- [The problem]: Could you repeat all of the entries below word for word, apart from the pictures?

The input section start

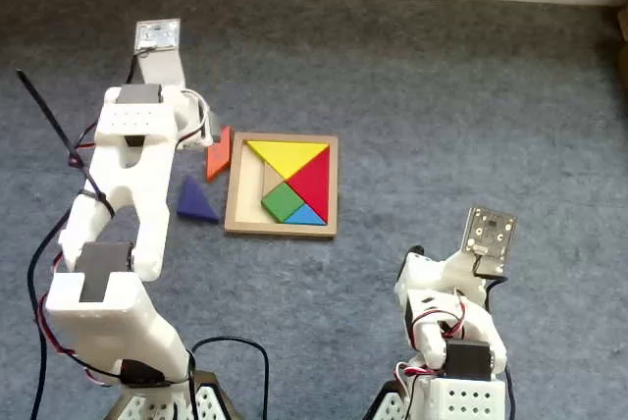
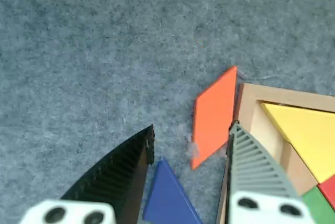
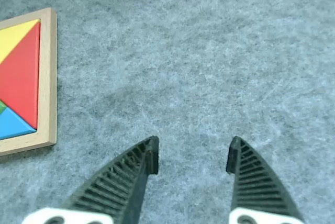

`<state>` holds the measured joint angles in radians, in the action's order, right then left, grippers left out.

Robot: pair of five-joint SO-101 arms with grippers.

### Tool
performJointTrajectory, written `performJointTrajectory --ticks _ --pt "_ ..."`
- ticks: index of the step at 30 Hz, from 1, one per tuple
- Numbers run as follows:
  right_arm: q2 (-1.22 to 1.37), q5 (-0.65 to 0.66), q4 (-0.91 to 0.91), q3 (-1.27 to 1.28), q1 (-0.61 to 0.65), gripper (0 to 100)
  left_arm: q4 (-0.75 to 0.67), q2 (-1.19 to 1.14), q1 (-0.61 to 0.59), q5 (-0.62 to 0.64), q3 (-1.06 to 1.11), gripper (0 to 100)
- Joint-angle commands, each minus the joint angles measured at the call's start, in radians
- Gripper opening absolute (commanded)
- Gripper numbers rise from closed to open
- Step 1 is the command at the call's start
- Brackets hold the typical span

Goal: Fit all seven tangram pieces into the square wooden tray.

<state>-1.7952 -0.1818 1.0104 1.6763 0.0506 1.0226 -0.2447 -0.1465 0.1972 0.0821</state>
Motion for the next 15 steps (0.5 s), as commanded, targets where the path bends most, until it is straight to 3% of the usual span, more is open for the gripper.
performJointTrajectory --ticks 1,8,15 --pt "0.007 -0.009 0.001 0.127 -0.010 21.7 -0.071 0.053 -0.010 -0.012 0.015 23" --pt "0.007 -0.009 0.001 0.127 -0.010 21.7 -0.089 -0.105 -0.010 -0.012 -0.079 23" --pt "0.007 -0.009 0.001 0.127 -0.010 21.7 0.115 -0.349 -0.012 -0.014 -0.390 23"
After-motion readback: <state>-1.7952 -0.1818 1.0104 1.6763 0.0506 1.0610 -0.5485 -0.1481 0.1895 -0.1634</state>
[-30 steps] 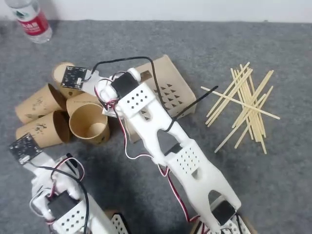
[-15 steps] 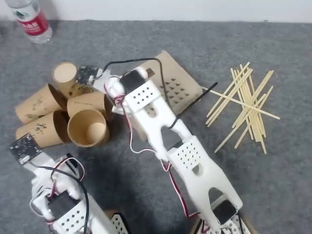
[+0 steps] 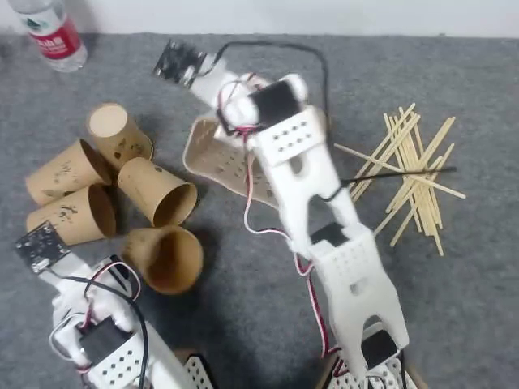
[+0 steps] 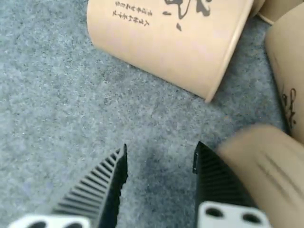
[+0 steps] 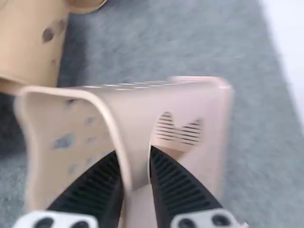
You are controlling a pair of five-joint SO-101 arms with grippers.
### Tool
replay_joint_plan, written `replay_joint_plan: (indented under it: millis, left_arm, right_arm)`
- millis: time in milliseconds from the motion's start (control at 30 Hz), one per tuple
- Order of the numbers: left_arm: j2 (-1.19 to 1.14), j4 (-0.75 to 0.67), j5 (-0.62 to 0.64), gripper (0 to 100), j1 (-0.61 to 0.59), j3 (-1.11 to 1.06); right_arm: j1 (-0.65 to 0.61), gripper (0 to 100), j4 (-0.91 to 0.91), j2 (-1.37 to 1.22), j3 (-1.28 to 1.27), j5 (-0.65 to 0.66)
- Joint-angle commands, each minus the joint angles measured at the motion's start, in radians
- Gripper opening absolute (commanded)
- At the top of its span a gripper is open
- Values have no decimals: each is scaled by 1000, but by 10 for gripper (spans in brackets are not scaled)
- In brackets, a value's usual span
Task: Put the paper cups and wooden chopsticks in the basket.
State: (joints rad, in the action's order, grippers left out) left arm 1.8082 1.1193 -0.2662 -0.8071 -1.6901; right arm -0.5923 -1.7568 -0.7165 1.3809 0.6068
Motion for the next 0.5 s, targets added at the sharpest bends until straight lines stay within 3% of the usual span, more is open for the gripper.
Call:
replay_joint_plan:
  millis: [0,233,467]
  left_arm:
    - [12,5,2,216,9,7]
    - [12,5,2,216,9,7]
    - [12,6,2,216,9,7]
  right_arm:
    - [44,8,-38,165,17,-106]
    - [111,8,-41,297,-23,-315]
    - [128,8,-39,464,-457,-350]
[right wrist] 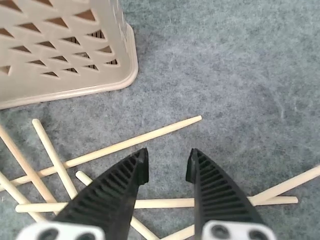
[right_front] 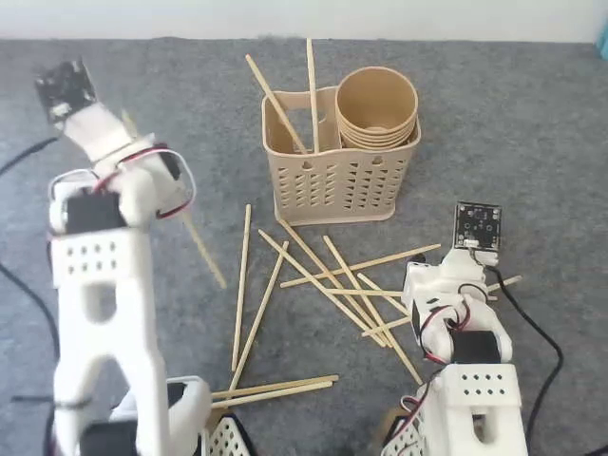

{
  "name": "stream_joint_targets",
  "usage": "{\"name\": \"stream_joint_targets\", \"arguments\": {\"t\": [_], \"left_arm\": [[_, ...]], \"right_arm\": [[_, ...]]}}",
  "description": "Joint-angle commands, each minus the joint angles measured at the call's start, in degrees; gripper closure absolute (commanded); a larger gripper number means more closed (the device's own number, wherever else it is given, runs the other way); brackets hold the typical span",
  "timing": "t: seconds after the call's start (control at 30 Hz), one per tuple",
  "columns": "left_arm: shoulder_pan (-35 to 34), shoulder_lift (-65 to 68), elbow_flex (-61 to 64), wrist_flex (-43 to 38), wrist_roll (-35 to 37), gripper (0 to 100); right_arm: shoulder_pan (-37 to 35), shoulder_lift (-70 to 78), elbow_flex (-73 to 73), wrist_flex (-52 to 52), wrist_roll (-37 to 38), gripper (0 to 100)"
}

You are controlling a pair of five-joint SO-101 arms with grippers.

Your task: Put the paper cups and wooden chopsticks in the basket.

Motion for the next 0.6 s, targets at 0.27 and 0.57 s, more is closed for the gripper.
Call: {"name": "stream_joint_targets", "arguments": {"t": [0.27, 0.57], "left_arm": [[10.11, -13.63, 2.07, -31.38, 0.7, 99], [17.85, -13.01, 6.64, -59.87, 0.35, 99]], "right_arm": [[0.66, -1.27, -0.53, -1.19, 1.05, 85.9], [0.66, -1.27, -0.53, -1.19, 1.14, 85.9]]}}
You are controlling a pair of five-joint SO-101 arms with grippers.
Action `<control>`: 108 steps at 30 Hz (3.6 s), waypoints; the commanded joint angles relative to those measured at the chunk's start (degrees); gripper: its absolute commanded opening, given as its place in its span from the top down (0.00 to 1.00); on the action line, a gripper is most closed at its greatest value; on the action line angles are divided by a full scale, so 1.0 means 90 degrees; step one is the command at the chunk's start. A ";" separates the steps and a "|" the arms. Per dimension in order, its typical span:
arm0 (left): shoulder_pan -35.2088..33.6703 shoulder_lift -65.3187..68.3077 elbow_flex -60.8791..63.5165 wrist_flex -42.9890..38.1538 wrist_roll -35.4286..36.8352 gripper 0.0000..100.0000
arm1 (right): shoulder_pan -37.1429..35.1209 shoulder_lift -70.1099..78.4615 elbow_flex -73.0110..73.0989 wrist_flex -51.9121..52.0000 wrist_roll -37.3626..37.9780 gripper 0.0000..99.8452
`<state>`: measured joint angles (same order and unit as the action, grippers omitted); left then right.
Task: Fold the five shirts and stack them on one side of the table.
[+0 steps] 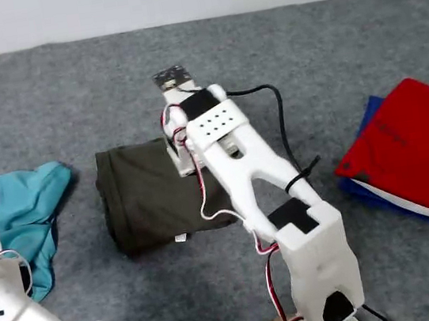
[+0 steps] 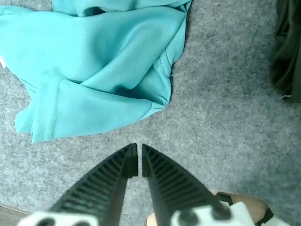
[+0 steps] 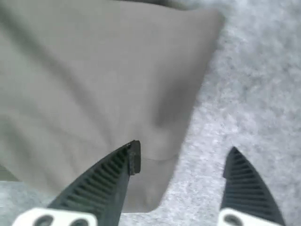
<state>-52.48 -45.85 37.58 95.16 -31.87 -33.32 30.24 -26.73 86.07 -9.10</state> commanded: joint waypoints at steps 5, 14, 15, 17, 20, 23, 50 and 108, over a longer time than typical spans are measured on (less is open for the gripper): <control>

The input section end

- [Response to the task]:
`<state>` holds the measured joint angles in radians, in the action's order, right then left, grippers left out.

Robot: pair of five-joint SO-101 arms with grippers.

### Tool
performJointTrajectory, written `performJointTrajectory --ticks _ --pt "_ ..."`
- ticks: index of the step at 30 Hz, from 1, one per tuple
- Numbers run as follows:
  right_arm: q2 (-1.22 to 1.37), q5 (-0.65 to 0.66), q4 (-0.91 to 0.91), q3 (-1.27 to 1.28), q1 (-0.61 to 0.65), gripper (0 to 100)
  left_arm: q4 (-0.75 to 0.67), q2 (-1.19 to 1.14), q1 (-0.61 to 0.59), q5 (-0.62 to 0.64), q3 (-1.06 to 1.11), gripper (0 to 100)
- Joint-angle commands, each minus the joint angles measured at the call's start, in radians
- Gripper opening absolute (commanded)
- Gripper numbers rise from closed to open
- Step 1 is the command at the call's start
- Brackets hold the typical span

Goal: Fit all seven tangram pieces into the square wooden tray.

<state>-1.7952 -0.1818 1.0104 1.6763 0.0506 1.0226 -0.2447 -0.1465 0.1972 0.0821</state>
Motion for the next 15 steps (0.5 s), as commanded, targets where the path bends most, until it is straight to 3% of the usual span, more is open for the gripper.
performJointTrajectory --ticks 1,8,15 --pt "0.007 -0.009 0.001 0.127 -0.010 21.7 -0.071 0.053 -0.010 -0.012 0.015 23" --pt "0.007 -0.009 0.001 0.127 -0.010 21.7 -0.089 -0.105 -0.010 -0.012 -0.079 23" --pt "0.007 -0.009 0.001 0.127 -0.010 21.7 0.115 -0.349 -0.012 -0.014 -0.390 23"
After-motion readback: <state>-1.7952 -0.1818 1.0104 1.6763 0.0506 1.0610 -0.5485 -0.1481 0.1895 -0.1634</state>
[-30 steps] 
[-15 steps] 
[+0 steps] 
[+0 steps] 
[+0 steps] 
You are controlling a pair of five-joint SO-101 arms with grippers.
### Tool
replay_joint_plan, written `replay_joint_plan: (indented under it: millis, left_arm, right_arm)`
- millis: time in milliseconds from the motion's start (control at 30 Hz), one per tuple
- Order of the numbers: left_arm: j2 (-1.19 to 1.14), j4 (-0.75 to 0.67), j5 (-0.62 to 0.64), gripper (0 to 100), j1 (-0.61 to 0.59), j3 (-1.11 to 1.06); right_arm: j1 (-0.65 to 0.61), gripper (0 to 100), j4 (-0.91 to 0.91), j2 (-1.37 to 1.22), j3 (-1.28 to 1.27), j5 (-0.65 to 0.66)
- Joint-angle commands, each minus the joint angles measured at the motion's start, in radians
- Gripper opening absolute (commanded)
- At the top of its span a gripper is open
- Values have no decimals: each is scaled by 1000, but by 10 for gripper (spans in brackets are not scaled)
- In brackets, a value's usual span
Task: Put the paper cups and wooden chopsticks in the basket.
State: (joints rad, in the action's order, grippers left out) left arm 1.8082 1.1193 -0.2662 -0.8071 -1.6901; right arm -0.5923 -1.7568 -0.7165 1.3809 0.6068
Motion for the next 0.5 s, targets added at the sharpest bends until straight lines stay within 3% of the usual span, more is open for the gripper.
Call:
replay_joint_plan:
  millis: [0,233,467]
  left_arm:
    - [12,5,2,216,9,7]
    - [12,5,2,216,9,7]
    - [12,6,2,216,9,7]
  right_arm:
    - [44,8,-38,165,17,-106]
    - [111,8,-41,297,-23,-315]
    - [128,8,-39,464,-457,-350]
[right wrist] 
[right_front] 

{
  "name": "stream_joint_targets",
  "usage": "{\"name\": \"stream_joint_targets\", \"arguments\": {\"t\": [_], \"left_arm\": [[_, ...]], \"right_arm\": [[_, ...]]}}",
  "description": "Joint-angle commands, each minus the joint angles measured at the call's start, in degrees; gripper closure absolute (commanded); a larger gripper number means more closed (the device's own number, wherever else it is given, runs the other way); brackets hold the typical span",
  "timing": "t: seconds after the call's start (control at 30 Hz), one per tuple",
  "columns": "left_arm: shoulder_pan (-35 to 34), shoulder_lift (-65 to 68), elbow_flex (-61 to 64), wrist_flex (-43 to 38), wrist_roll (-35 to 37), gripper (0 to 100); right_arm: shoulder_pan (-37 to 35), shoulder_lift (-70 to 78), elbow_flex (-73 to 73), wrist_flex (-52 to 52), wrist_roll (-37 to 38), gripper (0 to 100)"
}

You are controlling a pair of five-joint SO-101 arms with grippers.

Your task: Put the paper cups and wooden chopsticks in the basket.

Motion for the next 0.6 s, targets at 0.27 and 0.57 s, more is closed for the gripper.
Call: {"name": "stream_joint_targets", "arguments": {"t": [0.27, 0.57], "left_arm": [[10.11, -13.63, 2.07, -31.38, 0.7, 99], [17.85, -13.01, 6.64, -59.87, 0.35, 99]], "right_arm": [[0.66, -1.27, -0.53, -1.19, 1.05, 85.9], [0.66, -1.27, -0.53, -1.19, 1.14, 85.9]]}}
You are controlling a pair of five-joint SO-101 arms with grippers.
Action `<control>`: 108 steps at 30 Hz (3.6 s), waypoints; the commanded joint angles relative to those measured at the chunk's start (degrees); gripper: its absolute commanded opening, given as its place in its span from the top down (0.00 to 1.00); on the action line, a gripper is most closed at its greatest value; on the action line angles are divided by a full scale, so 1.0 means 90 degrees; step one is the command at the chunk's start. A ";" separates the steps and a "|" the arms. Per dimension in order, its typical span:
arm0 (left): shoulder_pan -35.2088..33.6703 shoulder_lift -65.3187..68.3077 elbow_flex -60.8791..63.5165 wrist_flex -42.9890..38.1538 wrist_roll -35.4286..36.8352 gripper 0.0000..100.0000
arm1 (right): shoulder_pan -37.1429..35.1209 shoulder_lift -70.1099..78.4615 elbow_flex -73.0110..73.0989 wrist_flex -51.9121..52.0000 wrist_roll -37.3626..37.9780 gripper 0.0000..99.8452
`<state>`: measured joint angles (same order and unit as the action, grippers omitted); left then right.
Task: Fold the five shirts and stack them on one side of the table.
[+0 steps] 
[+0 steps] 
[+0 steps] 
<state>-52.48 -45.85 37.58 95.16 -31.87 -33.32 30.24 -26.73 86.07 -9.10</state> commanded: joint waypoints at steps 5, 14, 15, 17, 20, 23, 50 and 108, over a longer time than typical spans are measured on (less is open for the gripper): <control>

Now the exercise is finished.